Long-tailed macaques and rhesus macaques are sensitive to the new coronavirus, just like humans. That is why we took extensive precautions earlier this month to prevent accidental infections.
No guided tours for a while
Chinese scientists have shown that rhesus monkeys are susceptible to the new coronavirus, SARS-CoV-2. This offers the opportunity to study the virus, but also means that we must protect our animals. In addition to following the RIVM guidelines, we do more. For example, we unfortunately had to decide to temporarily adjust our open-door policy. For the time being, therefore, there are no guided tours. And maintenance by external technicians is postponed as much as possible. All with the aim of protecting the animals against SARS-CoV-2 infection.
Research on coronavirus
"Keeping the virus away from our colonies is important," said our virologist Dr. Verschoor. Not only for the health of the animals, but also for SARS-CoV-2 studies. The Chinese study showed that rhesus monkeys can indeed be infected with the coronavirus, but also that they are protected if they are re-exposed to the virus. This means that there is a good chance that also humans will go through the infection only once.

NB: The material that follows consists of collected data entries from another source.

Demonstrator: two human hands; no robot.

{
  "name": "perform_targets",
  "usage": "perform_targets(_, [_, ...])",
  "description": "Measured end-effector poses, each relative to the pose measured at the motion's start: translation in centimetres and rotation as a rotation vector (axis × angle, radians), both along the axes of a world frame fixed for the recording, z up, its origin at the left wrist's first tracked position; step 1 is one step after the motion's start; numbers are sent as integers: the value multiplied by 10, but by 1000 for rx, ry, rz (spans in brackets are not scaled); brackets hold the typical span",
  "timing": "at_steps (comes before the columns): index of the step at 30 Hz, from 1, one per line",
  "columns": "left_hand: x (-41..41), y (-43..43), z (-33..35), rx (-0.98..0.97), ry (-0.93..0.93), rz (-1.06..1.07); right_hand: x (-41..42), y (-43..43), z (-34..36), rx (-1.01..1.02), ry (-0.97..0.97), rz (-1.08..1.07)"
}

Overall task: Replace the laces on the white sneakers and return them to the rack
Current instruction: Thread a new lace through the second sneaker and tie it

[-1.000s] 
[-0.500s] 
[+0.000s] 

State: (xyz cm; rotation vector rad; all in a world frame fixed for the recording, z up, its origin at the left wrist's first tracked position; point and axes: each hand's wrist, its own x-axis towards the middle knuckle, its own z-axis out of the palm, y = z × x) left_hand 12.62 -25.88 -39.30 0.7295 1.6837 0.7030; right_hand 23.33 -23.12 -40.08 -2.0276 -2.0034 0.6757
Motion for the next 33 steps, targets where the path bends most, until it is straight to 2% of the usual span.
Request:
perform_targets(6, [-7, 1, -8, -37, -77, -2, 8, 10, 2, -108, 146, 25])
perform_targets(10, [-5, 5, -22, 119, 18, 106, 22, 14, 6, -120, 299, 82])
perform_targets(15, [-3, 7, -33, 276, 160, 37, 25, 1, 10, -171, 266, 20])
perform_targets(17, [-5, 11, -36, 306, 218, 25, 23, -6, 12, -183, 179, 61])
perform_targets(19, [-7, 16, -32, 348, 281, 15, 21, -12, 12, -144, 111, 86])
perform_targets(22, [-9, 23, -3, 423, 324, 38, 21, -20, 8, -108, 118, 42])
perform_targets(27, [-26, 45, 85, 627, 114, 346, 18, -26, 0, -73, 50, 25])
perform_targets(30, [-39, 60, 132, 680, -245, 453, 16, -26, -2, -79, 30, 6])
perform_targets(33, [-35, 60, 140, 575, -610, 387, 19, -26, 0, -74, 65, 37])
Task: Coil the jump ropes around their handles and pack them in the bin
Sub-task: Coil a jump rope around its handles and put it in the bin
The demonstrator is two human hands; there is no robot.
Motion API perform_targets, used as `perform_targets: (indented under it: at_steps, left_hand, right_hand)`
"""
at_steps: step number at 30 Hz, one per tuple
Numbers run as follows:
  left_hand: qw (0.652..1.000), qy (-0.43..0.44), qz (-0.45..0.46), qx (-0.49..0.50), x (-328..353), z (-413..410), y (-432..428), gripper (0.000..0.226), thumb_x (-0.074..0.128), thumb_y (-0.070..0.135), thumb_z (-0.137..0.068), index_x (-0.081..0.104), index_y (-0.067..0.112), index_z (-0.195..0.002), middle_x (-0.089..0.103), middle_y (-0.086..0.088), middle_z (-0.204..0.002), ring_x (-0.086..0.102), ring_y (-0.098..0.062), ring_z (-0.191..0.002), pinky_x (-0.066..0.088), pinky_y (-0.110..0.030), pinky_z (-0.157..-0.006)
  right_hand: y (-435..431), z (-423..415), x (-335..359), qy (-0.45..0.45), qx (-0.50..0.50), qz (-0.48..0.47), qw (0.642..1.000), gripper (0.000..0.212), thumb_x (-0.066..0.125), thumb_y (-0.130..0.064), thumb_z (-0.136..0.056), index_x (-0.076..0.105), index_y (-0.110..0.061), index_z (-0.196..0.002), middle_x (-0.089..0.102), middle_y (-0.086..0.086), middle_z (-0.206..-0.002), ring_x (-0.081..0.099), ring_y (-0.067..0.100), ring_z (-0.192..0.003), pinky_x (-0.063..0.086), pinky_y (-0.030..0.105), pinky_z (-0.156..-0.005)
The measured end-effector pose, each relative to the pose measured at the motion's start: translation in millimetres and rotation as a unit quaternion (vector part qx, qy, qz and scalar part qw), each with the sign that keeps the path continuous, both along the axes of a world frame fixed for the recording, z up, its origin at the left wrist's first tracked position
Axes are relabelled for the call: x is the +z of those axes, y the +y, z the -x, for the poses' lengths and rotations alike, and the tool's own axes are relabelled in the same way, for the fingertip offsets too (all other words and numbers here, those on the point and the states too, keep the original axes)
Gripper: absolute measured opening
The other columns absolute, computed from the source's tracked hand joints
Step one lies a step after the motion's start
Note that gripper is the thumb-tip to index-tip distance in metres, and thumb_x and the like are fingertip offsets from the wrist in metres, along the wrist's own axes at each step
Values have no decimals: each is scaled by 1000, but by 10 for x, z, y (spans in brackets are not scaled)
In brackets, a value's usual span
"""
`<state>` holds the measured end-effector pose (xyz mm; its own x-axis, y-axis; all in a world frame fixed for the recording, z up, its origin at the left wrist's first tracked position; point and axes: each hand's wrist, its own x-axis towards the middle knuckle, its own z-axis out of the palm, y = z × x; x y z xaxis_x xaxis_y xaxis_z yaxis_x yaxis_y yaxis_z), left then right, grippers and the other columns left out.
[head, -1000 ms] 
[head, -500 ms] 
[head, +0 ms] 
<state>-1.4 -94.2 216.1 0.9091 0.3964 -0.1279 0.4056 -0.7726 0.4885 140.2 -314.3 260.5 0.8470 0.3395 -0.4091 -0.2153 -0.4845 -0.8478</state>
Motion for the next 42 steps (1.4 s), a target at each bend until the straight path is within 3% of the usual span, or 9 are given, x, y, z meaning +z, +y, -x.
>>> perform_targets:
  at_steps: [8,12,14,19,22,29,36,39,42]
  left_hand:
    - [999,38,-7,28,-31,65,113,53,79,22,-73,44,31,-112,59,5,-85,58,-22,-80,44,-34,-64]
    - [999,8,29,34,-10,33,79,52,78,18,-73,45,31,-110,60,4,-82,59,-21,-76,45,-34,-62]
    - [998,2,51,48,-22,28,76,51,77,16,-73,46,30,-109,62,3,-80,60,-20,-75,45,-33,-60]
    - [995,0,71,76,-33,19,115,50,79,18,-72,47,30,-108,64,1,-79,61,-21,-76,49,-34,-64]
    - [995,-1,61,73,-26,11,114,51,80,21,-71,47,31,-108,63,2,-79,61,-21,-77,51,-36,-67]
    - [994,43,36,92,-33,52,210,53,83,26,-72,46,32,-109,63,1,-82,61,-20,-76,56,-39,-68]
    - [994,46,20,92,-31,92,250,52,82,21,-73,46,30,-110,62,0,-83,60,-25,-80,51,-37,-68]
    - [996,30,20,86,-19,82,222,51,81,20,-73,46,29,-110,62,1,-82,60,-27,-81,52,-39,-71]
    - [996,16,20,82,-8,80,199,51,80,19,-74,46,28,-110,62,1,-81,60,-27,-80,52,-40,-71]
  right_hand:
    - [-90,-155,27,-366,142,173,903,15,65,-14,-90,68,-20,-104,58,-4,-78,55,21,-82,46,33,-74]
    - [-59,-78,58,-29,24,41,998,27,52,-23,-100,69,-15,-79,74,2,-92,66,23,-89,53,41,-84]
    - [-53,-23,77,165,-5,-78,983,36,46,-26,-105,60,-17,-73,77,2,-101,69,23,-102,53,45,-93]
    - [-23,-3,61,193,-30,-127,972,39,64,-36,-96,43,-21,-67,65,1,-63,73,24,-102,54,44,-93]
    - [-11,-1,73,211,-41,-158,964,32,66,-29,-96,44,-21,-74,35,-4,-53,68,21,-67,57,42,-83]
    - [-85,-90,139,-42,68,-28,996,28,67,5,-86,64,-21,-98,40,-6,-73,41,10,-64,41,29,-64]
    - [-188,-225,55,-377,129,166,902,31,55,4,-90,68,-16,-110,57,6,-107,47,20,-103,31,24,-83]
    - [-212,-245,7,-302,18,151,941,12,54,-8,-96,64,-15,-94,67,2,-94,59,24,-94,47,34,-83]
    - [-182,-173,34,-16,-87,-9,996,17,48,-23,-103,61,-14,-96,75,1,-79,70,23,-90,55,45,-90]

That is good news in itself, but the knife cuts both ways. If you want to know if a vaccine works, you need to expose animals to the virus after vaccination. You can no longer infect animals that have already been exposed, so in that case you cannot tell whether the vaccine is protective. Once an animal is infected, it can therefore no longer be used for coronavirus research.
Healthy animals are crucial for good research.